Le protocole US-CAB est un protocole simple et structuré, qui est utilisé lors de la réanimation. Il a été nommé d’après les séquences de l’ACR dans les lignes directrices avancées sur le soutien de la vie. Le protocole US-CAB peut être utilisé lors de la réanimation.
Il a un impact positif sur les résultats pour les patients. Idéalement, une équipe de réanimation devrait être composée d’un chef, d’un membre pour la gestion et la ventilation des voies respiratoires, d’un membre pour les compressions thoraciques, d’un membre pour la défibrillation, d’un membre pour le cathétérisme intraveineux et de médicaments, et d’un enregistreur. Un échographiste doit également être présent en tant que membre indépendant de l’équipe qui est bien formé et expérimenté dans l’échographie de réanimation et qui peut intervenir et interpréter les images ultrasoniques en temps opportun sans interrompre ou retarder les efforts de réanimation.
Lorsque l’échographie doit être intégrée dans le processus de RCR, placez une machine à ultrasons portative dans la région caudale du patient et réglez une alarme toutes les deux minutes pour la RCR et toutes les 10 secondes pour les contrôles pulsés. Limiter l’intervalle de mains libres pour l’analyse du rythme des contrôles pulsé, et l’évaluation simultanée des ultrasons à un minimum de 10 secondes. Au début de la RCR et à la fin des cinq premiers cycles de compression thoracique, utilisez la vue subxiphoïde à quatre chambres pour vérifier l’effusion péricardique, la taille des ventricules gauche et droit et l’activité cardiaque sonographique.
Ensuite, tournez la sonde à 90 degrés, parallèlement à l’axe long du patient pour mesurer le diamètre de la cava vena inférieure. Pour vérifier l’emplacement du tube endotrachéal après l’intubation, placez la sonde transversalement à l’encoche suprasternale et notez l’interface muqueuse d’un air avec un artefact de queue de comète pour l’intubation trachéale. Déplacez la sonde sur le côté latéral du cou pour reconfirmer le signe du tractus unique.
Et re-intubate, s’il ya deux interfaces muqueuse de l’air avec deux artefacts queue de comète. Pour vérifier une bonne ventilation, placez la sonde des deux côtés de la poitrine aux quatrième et cinquième espaces intercostals au-dessus de la ligne axillaire moyenne et recherchez le glissement pulmonaire pour évaluer la ventilation pulmonaire. Si le glissement pulmonaire est absent d’un côté, ajustez la profondeur du tube endotracheal jusqu’à ce que la glissade pulmonaire bilatérale soit remarquée.

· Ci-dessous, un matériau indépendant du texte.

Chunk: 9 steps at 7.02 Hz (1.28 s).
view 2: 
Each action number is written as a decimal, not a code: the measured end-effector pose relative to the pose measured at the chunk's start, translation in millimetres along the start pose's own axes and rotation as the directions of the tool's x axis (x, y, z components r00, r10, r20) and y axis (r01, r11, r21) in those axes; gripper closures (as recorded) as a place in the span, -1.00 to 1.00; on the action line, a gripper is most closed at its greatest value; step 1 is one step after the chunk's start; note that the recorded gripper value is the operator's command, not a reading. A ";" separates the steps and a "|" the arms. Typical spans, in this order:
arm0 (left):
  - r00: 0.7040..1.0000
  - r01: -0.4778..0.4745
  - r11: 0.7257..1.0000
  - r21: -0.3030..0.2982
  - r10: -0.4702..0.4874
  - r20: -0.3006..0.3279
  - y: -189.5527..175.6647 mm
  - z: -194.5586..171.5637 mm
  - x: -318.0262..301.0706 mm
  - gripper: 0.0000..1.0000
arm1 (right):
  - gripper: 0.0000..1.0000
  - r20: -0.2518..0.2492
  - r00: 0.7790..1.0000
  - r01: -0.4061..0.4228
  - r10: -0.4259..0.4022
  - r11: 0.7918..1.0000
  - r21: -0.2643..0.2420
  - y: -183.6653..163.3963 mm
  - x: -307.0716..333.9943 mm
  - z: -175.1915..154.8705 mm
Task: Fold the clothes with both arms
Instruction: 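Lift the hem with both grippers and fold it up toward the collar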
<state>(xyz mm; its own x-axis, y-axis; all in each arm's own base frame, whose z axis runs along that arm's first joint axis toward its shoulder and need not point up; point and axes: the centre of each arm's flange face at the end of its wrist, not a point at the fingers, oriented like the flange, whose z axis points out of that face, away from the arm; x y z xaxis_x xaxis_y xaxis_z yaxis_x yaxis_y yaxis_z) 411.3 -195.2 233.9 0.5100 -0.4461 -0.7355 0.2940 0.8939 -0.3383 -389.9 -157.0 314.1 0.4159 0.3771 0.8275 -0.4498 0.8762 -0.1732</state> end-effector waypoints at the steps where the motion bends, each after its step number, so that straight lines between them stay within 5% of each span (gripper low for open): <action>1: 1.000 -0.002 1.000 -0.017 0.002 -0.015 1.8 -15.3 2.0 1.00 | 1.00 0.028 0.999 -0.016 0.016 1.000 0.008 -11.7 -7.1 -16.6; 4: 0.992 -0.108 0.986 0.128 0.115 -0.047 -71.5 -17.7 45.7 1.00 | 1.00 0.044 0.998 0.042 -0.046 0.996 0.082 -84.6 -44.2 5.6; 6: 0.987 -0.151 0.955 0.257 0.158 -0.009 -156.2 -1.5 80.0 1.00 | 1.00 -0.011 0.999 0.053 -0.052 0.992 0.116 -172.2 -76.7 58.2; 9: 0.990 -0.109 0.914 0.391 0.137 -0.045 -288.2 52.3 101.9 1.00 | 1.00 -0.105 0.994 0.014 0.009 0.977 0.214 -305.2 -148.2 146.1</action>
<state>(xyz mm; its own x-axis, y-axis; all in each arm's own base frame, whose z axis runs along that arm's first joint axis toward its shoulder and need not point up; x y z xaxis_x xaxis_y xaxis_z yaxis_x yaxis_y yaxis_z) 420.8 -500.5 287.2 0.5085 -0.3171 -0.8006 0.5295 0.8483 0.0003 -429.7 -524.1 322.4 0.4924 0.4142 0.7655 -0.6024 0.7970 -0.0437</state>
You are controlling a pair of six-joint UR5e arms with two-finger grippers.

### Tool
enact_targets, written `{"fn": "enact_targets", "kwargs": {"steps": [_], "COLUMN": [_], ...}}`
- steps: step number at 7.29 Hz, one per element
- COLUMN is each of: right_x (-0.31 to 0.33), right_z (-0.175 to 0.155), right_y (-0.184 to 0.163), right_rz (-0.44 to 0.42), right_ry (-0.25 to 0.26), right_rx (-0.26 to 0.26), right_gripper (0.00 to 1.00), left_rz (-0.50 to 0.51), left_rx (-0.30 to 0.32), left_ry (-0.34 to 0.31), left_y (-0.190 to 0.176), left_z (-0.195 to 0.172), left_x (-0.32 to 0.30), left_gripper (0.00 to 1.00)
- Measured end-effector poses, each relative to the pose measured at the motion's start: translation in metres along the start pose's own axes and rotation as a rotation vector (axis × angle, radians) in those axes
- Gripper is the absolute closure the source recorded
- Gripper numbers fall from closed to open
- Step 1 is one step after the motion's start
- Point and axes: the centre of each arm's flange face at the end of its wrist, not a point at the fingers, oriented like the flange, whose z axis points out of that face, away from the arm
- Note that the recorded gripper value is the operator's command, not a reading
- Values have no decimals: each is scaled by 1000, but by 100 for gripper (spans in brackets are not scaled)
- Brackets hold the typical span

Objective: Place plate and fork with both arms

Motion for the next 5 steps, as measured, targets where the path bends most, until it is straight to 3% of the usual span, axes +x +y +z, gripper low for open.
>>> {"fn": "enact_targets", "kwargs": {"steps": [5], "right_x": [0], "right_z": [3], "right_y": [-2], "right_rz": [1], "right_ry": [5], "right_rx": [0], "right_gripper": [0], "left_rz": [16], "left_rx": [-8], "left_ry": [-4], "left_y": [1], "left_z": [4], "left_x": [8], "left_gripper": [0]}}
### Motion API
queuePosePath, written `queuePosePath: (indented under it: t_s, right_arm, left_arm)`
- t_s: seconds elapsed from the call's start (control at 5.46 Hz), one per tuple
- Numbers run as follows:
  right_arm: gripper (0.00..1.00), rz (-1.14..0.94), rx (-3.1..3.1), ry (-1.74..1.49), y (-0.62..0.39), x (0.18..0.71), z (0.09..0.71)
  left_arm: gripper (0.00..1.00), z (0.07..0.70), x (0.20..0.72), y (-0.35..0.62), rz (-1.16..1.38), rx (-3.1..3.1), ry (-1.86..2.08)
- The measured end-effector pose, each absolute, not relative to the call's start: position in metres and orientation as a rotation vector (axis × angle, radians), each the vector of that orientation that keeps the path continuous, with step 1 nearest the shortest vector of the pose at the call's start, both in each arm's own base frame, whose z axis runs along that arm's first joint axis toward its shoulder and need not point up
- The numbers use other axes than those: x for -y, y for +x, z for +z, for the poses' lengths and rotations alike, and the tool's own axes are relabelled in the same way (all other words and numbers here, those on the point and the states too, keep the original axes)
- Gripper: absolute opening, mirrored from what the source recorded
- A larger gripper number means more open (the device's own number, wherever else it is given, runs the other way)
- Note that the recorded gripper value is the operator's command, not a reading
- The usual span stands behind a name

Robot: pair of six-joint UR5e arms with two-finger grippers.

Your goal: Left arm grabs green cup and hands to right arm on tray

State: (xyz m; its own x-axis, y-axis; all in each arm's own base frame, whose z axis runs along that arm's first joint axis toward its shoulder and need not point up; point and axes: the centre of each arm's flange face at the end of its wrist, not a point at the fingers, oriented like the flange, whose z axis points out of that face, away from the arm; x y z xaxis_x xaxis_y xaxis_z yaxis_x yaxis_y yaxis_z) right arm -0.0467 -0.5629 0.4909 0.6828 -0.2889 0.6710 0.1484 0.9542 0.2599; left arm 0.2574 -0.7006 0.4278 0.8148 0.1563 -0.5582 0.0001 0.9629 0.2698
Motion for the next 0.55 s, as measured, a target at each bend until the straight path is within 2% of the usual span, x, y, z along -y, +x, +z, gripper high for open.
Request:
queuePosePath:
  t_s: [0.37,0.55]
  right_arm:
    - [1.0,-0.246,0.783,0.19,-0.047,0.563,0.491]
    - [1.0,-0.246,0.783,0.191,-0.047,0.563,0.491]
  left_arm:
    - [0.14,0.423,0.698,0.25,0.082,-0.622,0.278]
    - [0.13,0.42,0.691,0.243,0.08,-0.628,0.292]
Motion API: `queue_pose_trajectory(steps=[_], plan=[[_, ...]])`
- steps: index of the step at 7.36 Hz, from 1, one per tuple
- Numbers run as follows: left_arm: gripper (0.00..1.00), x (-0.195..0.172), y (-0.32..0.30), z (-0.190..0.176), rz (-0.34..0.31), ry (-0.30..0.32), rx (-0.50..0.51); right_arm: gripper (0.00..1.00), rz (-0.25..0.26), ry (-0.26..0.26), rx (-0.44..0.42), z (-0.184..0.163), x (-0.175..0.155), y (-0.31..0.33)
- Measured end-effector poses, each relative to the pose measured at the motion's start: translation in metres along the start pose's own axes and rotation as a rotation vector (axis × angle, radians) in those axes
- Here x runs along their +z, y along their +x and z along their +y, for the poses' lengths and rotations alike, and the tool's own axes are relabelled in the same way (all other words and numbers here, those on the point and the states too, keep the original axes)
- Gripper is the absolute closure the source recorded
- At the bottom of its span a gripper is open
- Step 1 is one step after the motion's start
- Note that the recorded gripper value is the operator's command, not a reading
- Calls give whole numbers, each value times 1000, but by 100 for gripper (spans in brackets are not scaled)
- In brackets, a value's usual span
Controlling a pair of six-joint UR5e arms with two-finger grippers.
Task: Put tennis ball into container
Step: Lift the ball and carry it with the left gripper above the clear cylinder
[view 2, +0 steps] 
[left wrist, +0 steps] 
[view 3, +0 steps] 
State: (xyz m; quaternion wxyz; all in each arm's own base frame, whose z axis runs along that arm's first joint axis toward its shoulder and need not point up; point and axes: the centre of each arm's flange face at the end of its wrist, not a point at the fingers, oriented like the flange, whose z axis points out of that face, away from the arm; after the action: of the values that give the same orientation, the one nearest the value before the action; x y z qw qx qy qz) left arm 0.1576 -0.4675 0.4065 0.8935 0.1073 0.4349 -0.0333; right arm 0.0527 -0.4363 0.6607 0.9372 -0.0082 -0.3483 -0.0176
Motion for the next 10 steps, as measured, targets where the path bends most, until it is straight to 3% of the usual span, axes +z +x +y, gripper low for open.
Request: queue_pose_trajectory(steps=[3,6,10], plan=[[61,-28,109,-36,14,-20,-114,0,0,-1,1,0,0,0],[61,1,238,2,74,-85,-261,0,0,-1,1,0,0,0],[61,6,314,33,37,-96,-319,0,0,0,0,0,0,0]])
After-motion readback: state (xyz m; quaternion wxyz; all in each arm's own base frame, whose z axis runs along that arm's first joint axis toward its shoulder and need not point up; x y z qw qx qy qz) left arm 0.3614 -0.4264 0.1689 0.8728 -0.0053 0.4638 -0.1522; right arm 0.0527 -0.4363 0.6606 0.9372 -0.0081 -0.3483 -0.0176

Répétez ensuite l’échographie cardiaque toutes les deux minutes lorsque la compression thoracique est arrêtée pour des contrôles pulsé. Continuer à répéter les voies respiratoires et les échographies respiratoires après le transport du patient et le transfert du lit. Si la compression de l’oreillette droite et du ventricule est notée pendant l’ultrason cardiaque avec l’évaluation subxiphoïde, la péricardiocentèse est indiquée et devrait être exécutée immédiatement.
L’effusion péricardique est également d’une valeur diagnostique. Si l’échogénicité est élevée ou si des caillots sanguins sont présents dans le sac péricardique, l’étiologie pourrait indiquer des complications graves. L’ultrason cardiaque avec l’évaluation subxiphoïde du cava inférieur de vena peut être démontré par une approche verticale, et l’identification visuelle du diamètre inférieur de cava de vena aide à évaluer l’état fluide du patient.
Le cava vena inférieur peut également être évalué dans la vue transversale subxiphoïde. L’échographie cardiaque avec la vérification subxiphoïde de l’aorte abdominale descendante peut être approchée par une vue verticale ou transversale. Cette évaluation facultative est recommandée si la dissection aortique est suspectée de la présentation clinique ou quand l’hémopericardium est observé par l’évaluation cardiaque cardiaque d’ultrason.
L’intubation enotracheal est confirmée si un signe unique de région est observé. S’il y a un double signe d’intubation oesophagique de secteur est fortement probable. L’échographie respiratoire est habituellement effectuée immédiatement après l’échographie des voies respiratoires lorsque l’auscultation ou la capnographie est effectuée, mais elle peut également être effectuée à tout moment pendant la RCR lorsque le déplacement du tube endotrachéal avec une intubation pulmonaire est suspecté ou lorsque des étiologies spécifiques telles que le pneumothorax ou l’hémothorax doivent être exclues.
Bien que la séquence de numérisation soit organisée, l’ordre peut être modifié en fonction de l’expérience de l’échographiste. Une formation ciblée et une pratique continue sont essentielles pour minimiser les processus pendant les compressions thoraciques. Le maintien d’une bonne image de la qualité est une question importante pour d’autres études.